— What to work on —
Copy each line below that has "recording".

________

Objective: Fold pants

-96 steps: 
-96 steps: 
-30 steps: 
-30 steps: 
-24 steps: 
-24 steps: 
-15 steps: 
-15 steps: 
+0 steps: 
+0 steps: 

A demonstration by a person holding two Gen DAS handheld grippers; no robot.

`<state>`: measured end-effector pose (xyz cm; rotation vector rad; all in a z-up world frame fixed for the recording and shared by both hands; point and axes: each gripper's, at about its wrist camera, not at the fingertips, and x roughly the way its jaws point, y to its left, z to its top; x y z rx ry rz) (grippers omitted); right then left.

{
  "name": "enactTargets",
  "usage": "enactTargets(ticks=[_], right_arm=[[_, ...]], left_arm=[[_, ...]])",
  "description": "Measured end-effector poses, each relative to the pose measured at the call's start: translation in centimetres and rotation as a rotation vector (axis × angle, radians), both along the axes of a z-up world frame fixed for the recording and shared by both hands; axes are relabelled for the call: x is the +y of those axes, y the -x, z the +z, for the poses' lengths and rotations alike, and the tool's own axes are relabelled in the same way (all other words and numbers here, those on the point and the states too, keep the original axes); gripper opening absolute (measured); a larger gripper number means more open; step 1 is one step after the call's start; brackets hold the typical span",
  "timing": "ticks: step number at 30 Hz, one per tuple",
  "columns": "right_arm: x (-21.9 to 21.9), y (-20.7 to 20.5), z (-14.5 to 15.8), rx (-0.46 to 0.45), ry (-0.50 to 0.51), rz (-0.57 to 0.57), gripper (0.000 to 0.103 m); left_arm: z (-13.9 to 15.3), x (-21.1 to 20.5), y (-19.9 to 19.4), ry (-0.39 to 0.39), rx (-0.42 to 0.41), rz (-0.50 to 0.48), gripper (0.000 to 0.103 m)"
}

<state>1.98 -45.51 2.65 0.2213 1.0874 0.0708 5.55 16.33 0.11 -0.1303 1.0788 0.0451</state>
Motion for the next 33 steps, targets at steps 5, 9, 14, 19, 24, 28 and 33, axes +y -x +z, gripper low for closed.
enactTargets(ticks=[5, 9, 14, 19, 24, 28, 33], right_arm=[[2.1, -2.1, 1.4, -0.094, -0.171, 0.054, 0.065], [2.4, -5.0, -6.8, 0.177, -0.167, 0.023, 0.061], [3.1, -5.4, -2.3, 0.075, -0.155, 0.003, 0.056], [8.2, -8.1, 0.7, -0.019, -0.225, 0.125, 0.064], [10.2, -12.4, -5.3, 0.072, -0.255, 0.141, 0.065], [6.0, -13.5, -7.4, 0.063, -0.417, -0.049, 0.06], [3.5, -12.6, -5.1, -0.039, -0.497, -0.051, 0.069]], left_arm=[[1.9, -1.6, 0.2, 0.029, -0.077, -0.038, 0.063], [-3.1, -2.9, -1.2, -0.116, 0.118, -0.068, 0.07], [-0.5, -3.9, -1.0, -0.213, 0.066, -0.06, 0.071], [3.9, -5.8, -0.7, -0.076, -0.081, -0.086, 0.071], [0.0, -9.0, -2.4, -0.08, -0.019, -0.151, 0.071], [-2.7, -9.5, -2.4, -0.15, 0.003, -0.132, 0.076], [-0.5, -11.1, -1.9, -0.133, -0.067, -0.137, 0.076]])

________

— Completed exercise —
`<state>`: measured end-effector pose (xyz cm; rotation vector rad; all in a z-up world frame fixed for the recording and shared by both hands; point and axes: each gripper's, at about its wrist camera, not at the fingertips, and x roughly the way its jaws point, y to its left, z to its top; x y z rx ry rz) (grippers omitted); right then left.
  "description": "Measured end-effector poses, each relative to the pose measured at the call's start: translation in centimetres and rotation as a rotation vector (axis × angle, radians), both along the axes of a z-up world frame fixed for the recording and shared by both hands; axes are relabelled for the call: x is the +y of those axes, y the -x, z the +z, for the poses' lengths and rotations alike, and the tool's own axes are relabelled in the same way (all other words and numbers here, those on the point and the states too, keep the original axes); gripper opening absolute (measured); a larger gripper number means more open; step 1 is one step after the call's start; brackets hold the typical span",

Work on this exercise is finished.